Gamma 2b transgenic mice as a model for the role of immunoglobulins in B cell development

Abstract

The development of B lymphocytes is tightly linked to the expression of immunoglobulins (Igs). Pro/preB cells which do not correctly rearrange heavy/light chain genes are aborted. Correctly rearranged Ig transgenes are apparently recognized by the developing B cells and can prevent the rearrangement of endogenous Ig genes. Both mu and gamma 2b heavy chain genes cause this feedback inhibition of heavy chain gene rearrangement. Mu transgenes can in addition replace endogenous MU in its preB cell survival/maturation function. However, several different transgenic lines have shown that gamma 2b transgenes do not provide the nurturing functions of mu, except for one unique gamma 2b transgenic line, the C line. In this line mature B cells express gamma 2b only. Presumably, an unknown gene has been activated at the transgene integration site whose product overcomes the need for mu.
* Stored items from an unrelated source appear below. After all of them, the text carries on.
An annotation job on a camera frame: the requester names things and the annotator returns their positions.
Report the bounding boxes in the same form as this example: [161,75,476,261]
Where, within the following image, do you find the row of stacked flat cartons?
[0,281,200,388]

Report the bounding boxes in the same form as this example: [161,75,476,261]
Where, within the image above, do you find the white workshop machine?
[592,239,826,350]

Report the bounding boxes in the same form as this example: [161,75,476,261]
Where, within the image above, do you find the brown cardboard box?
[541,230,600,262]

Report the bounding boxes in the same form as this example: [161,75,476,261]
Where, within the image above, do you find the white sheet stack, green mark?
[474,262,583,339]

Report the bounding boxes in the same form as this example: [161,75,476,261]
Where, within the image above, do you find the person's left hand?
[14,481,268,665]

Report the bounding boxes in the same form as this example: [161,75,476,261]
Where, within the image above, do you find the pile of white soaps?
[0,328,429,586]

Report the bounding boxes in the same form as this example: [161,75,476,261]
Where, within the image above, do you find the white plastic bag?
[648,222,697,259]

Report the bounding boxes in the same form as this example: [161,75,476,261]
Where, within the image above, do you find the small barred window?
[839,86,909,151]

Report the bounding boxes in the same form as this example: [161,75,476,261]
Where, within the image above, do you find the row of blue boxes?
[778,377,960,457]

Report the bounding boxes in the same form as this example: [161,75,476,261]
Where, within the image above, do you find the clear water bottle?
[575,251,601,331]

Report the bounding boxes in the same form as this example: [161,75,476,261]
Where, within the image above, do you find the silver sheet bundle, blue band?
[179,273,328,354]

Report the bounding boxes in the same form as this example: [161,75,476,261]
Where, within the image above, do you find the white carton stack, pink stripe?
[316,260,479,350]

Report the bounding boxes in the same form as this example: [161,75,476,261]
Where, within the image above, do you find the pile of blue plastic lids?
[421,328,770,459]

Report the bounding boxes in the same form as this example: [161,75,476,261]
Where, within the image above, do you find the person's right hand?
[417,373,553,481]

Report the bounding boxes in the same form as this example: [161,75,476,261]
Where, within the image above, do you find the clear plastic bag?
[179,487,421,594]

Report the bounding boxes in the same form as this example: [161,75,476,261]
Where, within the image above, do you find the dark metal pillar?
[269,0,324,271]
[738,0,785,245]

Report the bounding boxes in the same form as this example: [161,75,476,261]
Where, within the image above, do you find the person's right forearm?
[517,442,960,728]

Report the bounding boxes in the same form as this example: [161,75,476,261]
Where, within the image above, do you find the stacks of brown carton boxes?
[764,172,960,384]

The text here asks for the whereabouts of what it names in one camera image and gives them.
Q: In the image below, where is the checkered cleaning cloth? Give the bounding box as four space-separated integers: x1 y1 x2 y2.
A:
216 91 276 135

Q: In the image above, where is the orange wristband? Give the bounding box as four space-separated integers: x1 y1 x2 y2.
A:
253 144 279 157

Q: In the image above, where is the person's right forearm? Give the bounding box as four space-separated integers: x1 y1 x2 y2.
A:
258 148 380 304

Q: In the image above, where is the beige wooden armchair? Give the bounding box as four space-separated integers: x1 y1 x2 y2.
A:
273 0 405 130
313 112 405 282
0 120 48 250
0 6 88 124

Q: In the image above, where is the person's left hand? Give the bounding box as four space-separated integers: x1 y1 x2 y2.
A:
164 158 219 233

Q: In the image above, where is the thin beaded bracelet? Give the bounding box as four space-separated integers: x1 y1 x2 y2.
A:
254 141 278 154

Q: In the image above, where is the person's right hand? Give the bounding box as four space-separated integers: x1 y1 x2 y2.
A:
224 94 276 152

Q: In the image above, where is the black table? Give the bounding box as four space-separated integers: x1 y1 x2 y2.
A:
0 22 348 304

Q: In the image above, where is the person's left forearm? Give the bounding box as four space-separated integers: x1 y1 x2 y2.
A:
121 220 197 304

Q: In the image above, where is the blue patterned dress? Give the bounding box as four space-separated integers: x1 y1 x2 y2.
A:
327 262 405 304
The function of this gene depends of the presence of the surrogate light chain (sL), and thus must operate in combination with the preB cell receptor or in a downstream signaling/antiapoptosis event requiring the gamma 2b/sL receptor. The analysis of the two types of gamma 2b transgenic mice shows that the signals for preB cell development are highly complex and promises to reveal new insights into the molecular and cellular mechanisms of B cell maturation.